My mother and I visited my grandfather each week at his factory in the East End of London. Scooping me into his arms as soon as he saw me, my grandfather called me mamela (little mother in Yiddish). Sometimes I climbed on his lap while he brought his big, gentle hands around in front of me. He would carefully peel, core and slice an apple, and we would share it. Then he would take my small hand, covering it with his large, calloused fingers as we walked across the street together to Mr. Roumanias shop.

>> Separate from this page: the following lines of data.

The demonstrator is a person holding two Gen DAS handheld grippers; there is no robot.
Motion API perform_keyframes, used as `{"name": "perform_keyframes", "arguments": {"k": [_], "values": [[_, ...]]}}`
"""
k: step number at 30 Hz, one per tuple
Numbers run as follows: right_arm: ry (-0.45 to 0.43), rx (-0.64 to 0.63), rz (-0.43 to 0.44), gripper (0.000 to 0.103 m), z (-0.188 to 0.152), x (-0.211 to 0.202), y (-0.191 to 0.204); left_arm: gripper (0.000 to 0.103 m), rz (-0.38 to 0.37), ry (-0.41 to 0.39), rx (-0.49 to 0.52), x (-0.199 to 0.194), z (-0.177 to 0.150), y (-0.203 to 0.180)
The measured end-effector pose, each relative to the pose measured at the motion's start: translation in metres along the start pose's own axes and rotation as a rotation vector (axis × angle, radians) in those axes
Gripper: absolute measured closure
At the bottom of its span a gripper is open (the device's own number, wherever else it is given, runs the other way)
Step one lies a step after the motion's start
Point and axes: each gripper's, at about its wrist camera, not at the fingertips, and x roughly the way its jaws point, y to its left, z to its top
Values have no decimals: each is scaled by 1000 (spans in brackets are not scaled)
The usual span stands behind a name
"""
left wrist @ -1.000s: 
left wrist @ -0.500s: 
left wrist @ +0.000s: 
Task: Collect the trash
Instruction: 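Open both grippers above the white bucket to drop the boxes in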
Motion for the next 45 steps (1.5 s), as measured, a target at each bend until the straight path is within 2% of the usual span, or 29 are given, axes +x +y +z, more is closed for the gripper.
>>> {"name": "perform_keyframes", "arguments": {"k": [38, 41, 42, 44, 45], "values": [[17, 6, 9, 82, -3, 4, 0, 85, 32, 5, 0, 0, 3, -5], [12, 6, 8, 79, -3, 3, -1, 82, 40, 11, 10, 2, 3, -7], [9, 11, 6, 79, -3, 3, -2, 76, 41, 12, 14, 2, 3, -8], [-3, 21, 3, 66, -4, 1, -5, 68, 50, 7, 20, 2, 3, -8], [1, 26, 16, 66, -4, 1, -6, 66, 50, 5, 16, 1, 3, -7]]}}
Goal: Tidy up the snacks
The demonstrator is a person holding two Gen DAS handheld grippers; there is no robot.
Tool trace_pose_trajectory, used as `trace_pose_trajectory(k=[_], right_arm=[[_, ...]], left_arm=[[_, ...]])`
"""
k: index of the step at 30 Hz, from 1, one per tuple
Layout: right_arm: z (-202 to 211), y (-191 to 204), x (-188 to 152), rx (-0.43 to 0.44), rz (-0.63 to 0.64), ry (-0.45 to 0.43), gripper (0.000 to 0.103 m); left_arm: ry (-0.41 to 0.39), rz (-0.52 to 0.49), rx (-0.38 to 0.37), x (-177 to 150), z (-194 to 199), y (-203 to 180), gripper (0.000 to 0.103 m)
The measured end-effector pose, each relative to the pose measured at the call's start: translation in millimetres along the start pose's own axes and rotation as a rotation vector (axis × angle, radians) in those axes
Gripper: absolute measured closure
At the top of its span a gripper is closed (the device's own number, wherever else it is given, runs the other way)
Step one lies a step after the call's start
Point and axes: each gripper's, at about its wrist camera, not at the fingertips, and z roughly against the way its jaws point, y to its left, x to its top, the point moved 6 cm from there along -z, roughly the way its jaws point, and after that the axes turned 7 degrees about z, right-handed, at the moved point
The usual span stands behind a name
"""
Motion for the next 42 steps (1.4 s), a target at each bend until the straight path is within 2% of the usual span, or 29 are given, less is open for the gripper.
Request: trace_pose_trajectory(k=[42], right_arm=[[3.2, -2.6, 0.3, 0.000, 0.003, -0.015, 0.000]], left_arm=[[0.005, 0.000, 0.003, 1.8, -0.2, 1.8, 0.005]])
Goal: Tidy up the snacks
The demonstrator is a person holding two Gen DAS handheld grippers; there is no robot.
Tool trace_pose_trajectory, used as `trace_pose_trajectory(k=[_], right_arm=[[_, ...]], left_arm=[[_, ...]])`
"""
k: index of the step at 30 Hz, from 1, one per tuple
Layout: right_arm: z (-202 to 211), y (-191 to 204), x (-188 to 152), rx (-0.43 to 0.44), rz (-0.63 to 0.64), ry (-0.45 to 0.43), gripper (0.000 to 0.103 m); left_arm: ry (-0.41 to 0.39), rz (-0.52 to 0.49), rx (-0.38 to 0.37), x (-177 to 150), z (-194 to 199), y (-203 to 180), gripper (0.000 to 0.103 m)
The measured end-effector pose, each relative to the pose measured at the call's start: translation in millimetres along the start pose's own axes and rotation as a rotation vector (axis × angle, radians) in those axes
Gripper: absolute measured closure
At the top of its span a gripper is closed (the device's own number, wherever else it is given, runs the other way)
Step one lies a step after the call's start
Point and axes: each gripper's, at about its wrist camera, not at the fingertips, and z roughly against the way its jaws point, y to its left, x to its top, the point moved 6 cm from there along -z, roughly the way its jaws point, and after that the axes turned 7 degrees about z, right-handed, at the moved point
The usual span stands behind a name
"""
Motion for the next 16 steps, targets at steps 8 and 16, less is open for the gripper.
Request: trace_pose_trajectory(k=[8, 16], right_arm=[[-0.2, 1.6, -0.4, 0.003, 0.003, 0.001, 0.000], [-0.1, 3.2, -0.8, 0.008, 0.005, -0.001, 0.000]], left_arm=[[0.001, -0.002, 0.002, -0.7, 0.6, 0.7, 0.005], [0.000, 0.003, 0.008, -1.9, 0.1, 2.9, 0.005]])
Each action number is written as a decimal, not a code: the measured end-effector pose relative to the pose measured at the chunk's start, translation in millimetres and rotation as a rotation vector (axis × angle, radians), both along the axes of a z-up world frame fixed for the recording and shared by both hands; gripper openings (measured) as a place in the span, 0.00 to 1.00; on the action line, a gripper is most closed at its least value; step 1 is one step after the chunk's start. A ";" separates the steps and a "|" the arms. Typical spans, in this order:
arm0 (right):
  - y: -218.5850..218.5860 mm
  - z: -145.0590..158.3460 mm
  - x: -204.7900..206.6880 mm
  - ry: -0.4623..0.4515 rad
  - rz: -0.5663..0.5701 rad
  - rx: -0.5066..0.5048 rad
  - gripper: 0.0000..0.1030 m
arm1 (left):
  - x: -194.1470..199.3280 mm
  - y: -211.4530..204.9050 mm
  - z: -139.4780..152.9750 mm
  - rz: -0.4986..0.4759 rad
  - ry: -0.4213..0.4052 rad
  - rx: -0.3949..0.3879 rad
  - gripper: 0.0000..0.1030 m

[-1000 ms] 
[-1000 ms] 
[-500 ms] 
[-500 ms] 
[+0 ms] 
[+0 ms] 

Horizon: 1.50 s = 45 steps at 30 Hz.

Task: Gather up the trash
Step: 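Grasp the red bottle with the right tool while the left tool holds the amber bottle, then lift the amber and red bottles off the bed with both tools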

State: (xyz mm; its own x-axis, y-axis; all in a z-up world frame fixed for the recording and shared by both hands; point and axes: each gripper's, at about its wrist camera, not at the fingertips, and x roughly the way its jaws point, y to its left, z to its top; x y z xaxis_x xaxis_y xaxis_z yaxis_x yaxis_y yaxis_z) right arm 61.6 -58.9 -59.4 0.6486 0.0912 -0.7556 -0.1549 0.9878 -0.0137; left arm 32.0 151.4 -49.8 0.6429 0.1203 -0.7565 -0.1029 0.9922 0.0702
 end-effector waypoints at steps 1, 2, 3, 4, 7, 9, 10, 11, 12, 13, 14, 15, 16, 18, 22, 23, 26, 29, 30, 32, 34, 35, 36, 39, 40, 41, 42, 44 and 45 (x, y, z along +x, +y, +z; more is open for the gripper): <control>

Standing on my toes, I would crane my neck in an effort to see the contents of the huge, clear glass jars of sweets lined up like soldiers on the shelves behind the counter. My grandfather waited patiently while I chose a mixture to take home with me. Mr. Roumania weighed the sweets and carefully poured them into a small, white paper bag. He held the two corners of the bag together then quickly tossed the bag over several times to create twists at each end ensuring the bag stayed closed. My grandfather paid him, but he accepted the money under protest Mr. Roumania had known my grandfather since before the war.
My grandfather did not enjoy living alone and he remarried one year after Sheva died. He adored his grandchildren, and I loved watching him smile when I walked into a room. I always looked up to him; he made me feel safe. He died when I was eight. I wish I had known him longer.
My grandparents carried passports that identified them as Russian Poles, though they were Polish Jews who immigrated to London, England, where my parents, my brother and I were born. My family never discussed the Holocaust during my childhood, and the Hebrew school that I attended didnt teach the subject either. Though I knew that something terrible had happened to my grandparents families during the war, I sensed that I was never to ask my mother about it. My father and I shared a common interest in history. An avid reader, my father had several books pertaining to World War II, though none of them were specifically about the Holocaust, a subject we never discussed in front of my mother.
My mother never read a book or saw a movie concerning the Holocaust, and whenever a documentary about the subject came on television, my father would quickly change the channel so as not to upset my mother. Privately I sought out documentaries and movies about the Holocaust and read as many books as I could find on the topic, though never at home.
The Jewish calendar contains many joyful celebrations, but as a young child I could never adjust to the sombre mood of Yom Kippur. The Day of Atonement, Yom Kippur is the time when Jews ask forgiveness for their sins of the previous year, and we remember all those people who are no longer with us.
The night before Yom Kippur, Jews light a remembrance candle at sunset in memory of the dead. The candle burns for at least twenty-four hours. We not only remember dead family members but also victims murdered during the Holocaust. All four of my grandparents were dead by the time I reached the age of eight, and my parents mourned the loss of their own parents along with the loss of several of their siblings. My mother usually ushered me out of the synagogue before prayers for those lost in the Holocaust began; I like to think that my parents tried to protect my childhood innocence for as long as possible. Fasting began at sunset the night before Yom Kippur. By the following morning, my mother always ended up with a full-blown migraine, but my parents went to synagogue and continued fasting for the entire day until one hour after the sunset. I couldnt understand why my mother would do something that made her so ill and so sad. I did not understand the significance of the day or of our prayers for the dead until I reached adulthood.